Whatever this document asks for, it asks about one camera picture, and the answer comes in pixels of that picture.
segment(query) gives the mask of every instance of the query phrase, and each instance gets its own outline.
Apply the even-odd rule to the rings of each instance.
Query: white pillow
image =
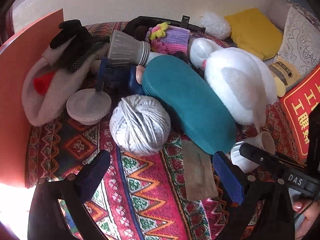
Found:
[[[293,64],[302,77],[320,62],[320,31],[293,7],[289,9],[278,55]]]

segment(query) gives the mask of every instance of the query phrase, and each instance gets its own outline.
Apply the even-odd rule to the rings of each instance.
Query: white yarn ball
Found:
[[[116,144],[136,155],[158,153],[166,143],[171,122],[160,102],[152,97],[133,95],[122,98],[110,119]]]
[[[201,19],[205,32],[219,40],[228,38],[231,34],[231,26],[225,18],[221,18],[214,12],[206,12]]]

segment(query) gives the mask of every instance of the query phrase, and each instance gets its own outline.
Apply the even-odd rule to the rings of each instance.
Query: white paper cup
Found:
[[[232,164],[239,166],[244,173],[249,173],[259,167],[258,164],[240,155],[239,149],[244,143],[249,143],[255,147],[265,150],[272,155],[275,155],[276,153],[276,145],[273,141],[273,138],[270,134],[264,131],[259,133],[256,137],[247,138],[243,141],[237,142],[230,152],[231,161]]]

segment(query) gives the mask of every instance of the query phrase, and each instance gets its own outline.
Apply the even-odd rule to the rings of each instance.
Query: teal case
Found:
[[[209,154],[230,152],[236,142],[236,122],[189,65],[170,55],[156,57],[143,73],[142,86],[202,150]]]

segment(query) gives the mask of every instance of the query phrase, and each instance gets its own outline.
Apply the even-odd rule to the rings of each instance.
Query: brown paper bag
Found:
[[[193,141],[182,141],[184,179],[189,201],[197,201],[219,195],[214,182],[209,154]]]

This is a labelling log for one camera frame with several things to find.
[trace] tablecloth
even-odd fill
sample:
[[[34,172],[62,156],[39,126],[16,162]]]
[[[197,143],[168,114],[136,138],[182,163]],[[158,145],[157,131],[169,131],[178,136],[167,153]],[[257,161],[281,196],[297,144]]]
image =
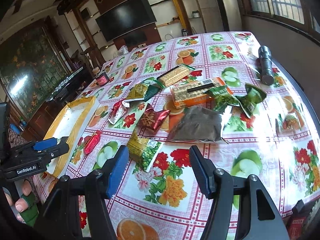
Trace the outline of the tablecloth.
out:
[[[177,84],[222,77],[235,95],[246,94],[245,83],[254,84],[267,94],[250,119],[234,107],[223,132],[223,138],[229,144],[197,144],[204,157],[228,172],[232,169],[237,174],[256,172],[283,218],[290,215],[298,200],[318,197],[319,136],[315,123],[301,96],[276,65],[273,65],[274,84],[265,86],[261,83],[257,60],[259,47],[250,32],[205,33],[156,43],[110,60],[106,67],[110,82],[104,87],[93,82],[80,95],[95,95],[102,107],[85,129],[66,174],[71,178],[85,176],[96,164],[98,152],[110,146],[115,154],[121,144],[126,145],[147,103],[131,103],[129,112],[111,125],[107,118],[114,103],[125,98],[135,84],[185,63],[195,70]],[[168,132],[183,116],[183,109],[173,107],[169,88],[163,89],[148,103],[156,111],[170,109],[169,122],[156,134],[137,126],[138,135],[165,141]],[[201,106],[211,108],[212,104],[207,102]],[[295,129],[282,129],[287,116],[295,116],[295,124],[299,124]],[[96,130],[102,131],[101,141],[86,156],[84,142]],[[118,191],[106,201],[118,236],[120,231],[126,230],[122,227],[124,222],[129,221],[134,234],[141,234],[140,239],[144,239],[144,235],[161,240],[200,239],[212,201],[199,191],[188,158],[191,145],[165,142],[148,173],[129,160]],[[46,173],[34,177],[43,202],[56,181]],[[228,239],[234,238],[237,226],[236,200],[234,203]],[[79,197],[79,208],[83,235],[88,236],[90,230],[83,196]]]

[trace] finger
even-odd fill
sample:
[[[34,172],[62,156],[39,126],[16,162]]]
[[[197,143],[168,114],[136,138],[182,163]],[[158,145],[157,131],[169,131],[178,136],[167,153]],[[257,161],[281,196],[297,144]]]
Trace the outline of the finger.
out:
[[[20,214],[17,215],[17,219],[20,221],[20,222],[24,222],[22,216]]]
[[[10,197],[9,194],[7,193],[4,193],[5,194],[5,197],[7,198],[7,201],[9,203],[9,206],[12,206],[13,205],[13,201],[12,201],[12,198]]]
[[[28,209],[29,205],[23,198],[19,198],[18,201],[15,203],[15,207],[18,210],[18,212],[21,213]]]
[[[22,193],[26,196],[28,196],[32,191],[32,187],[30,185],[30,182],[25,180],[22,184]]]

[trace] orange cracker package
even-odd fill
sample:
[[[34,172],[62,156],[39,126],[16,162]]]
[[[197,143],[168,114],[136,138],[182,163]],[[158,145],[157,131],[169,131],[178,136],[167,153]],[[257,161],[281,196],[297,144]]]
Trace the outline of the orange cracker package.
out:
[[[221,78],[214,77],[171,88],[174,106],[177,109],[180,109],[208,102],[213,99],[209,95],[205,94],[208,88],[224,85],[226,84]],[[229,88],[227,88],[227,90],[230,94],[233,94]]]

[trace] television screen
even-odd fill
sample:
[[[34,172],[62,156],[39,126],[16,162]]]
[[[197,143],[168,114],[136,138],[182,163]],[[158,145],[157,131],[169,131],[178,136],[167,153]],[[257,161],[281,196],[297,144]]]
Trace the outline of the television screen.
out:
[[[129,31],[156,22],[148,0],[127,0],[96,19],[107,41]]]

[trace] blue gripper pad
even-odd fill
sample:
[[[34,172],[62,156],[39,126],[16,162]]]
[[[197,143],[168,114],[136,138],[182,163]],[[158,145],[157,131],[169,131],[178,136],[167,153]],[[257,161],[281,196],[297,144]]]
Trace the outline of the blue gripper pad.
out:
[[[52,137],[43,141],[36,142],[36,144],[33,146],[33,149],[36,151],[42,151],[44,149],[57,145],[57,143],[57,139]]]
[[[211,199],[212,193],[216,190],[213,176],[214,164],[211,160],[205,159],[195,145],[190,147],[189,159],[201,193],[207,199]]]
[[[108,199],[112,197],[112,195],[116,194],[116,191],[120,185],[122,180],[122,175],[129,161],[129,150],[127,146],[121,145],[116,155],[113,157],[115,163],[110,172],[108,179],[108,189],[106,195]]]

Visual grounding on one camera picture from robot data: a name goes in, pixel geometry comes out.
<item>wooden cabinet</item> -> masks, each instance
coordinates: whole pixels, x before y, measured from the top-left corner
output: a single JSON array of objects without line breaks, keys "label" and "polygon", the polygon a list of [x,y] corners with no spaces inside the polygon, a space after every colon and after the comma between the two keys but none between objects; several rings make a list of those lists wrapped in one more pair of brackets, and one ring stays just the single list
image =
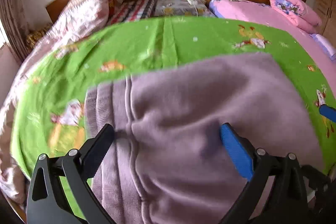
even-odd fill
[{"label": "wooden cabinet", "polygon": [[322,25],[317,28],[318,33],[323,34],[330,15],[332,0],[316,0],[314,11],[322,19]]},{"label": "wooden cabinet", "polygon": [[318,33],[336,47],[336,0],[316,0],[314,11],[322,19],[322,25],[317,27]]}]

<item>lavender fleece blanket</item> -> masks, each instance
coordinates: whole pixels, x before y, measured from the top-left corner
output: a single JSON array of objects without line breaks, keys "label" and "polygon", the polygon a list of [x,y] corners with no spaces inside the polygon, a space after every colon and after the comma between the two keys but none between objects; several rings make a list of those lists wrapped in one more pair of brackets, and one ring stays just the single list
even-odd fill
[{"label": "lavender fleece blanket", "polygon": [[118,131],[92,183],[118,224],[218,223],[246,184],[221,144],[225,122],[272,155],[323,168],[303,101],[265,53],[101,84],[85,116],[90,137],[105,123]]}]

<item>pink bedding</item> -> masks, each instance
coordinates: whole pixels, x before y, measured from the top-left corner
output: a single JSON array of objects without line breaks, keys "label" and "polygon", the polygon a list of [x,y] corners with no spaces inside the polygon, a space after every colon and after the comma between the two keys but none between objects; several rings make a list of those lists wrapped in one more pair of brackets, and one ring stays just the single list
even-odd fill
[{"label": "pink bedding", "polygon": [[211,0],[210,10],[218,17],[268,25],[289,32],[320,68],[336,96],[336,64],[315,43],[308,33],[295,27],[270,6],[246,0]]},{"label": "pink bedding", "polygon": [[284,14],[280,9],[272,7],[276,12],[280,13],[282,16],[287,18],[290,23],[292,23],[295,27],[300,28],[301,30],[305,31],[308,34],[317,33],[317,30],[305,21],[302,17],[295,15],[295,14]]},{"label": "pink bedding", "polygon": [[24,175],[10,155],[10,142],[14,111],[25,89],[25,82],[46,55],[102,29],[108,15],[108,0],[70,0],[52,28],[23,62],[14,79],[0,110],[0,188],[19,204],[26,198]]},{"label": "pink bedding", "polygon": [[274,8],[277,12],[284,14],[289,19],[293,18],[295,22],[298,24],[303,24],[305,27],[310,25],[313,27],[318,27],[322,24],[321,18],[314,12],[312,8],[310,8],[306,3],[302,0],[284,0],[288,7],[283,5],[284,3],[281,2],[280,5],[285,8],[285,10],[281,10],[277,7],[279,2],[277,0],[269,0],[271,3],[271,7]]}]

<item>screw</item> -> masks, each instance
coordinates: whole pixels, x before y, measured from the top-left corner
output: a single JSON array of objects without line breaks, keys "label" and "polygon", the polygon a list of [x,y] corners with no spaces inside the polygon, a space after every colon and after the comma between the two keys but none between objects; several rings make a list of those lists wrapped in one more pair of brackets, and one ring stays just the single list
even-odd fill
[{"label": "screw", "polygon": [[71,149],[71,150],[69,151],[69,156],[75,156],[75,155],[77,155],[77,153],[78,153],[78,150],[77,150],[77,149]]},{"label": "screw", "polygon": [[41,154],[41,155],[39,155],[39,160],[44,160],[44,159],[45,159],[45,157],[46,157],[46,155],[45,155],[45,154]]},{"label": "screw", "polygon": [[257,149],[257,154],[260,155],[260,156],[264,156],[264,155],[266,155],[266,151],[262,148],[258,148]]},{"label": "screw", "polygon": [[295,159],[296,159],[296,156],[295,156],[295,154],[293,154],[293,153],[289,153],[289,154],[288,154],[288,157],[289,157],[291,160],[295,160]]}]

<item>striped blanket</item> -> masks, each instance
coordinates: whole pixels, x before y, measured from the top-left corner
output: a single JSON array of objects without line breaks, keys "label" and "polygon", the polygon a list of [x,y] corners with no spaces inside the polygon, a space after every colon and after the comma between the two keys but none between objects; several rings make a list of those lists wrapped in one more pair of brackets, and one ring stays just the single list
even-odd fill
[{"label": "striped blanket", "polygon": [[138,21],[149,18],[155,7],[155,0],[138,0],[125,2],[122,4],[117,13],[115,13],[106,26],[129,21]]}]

________________

→ Task brief: Above are some records. Output exactly the lines from the one that contains "Query: brown paper bag" to the one that contains "Trace the outline of the finger.", keeping both, and omit the pictures.

→ Output for this exercise:
Query: brown paper bag
Found:
[[[193,141],[182,141],[184,179],[189,201],[197,201],[219,195],[214,182],[209,154]]]

This is a labelling log for one camera frame with several things to find.
[trace] tablecloth
even-odd fill
sample:
[[[34,172],[62,156],[39,126],[16,162]]]
[[[197,143],[168,114],[136,138],[182,163]],[[158,145],[157,131],[169,131],[178,136],[167,153]],[[257,161],[281,196],[297,144]]]
image =
Trace the outline of the tablecloth.
out:
[[[177,84],[222,77],[235,95],[246,94],[245,83],[254,84],[267,94],[250,119],[234,107],[223,132],[223,138],[229,144],[197,144],[204,157],[228,172],[232,169],[237,174],[256,172],[283,218],[290,215],[298,200],[318,197],[319,136],[315,123],[301,96],[276,65],[273,65],[274,84],[265,86],[261,83],[257,60],[259,47],[250,32],[205,33],[156,43],[110,60],[106,67],[110,82],[104,87],[93,82],[80,95],[95,95],[102,107],[85,129],[66,174],[71,178],[85,176],[96,164],[98,152],[110,146],[115,154],[121,144],[126,145],[147,103],[131,103],[129,112],[111,125],[107,118],[114,103],[125,98],[135,84],[185,63],[195,70]],[[168,132],[183,116],[183,109],[173,107],[169,88],[163,89],[148,103],[156,111],[170,109],[169,122],[156,134],[137,126],[138,135],[165,141]],[[201,106],[211,108],[212,104],[207,102]],[[295,129],[282,129],[287,116],[295,116],[295,124],[299,124]],[[96,130],[102,131],[101,141],[86,156],[84,142]],[[118,191],[106,201],[118,236],[120,231],[126,230],[122,227],[124,222],[129,221],[134,234],[141,234],[140,239],[144,239],[144,235],[161,240],[200,239],[212,201],[199,191],[188,158],[191,145],[165,142],[148,173],[129,160]],[[46,173],[34,177],[43,202],[56,181]],[[228,239],[234,238],[237,226],[236,200],[234,203]],[[79,197],[79,208],[83,235],[88,236],[90,230],[83,196]]]

[trace] finger
even-odd fill
sample:
[[[34,172],[62,156],[39,126],[16,162]]]
[[[197,143],[168,114],[136,138],[182,163]],[[158,145],[157,131],[169,131],[178,136],[167,153]],[[257,161],[281,196],[297,144]]]
Trace the outline of the finger.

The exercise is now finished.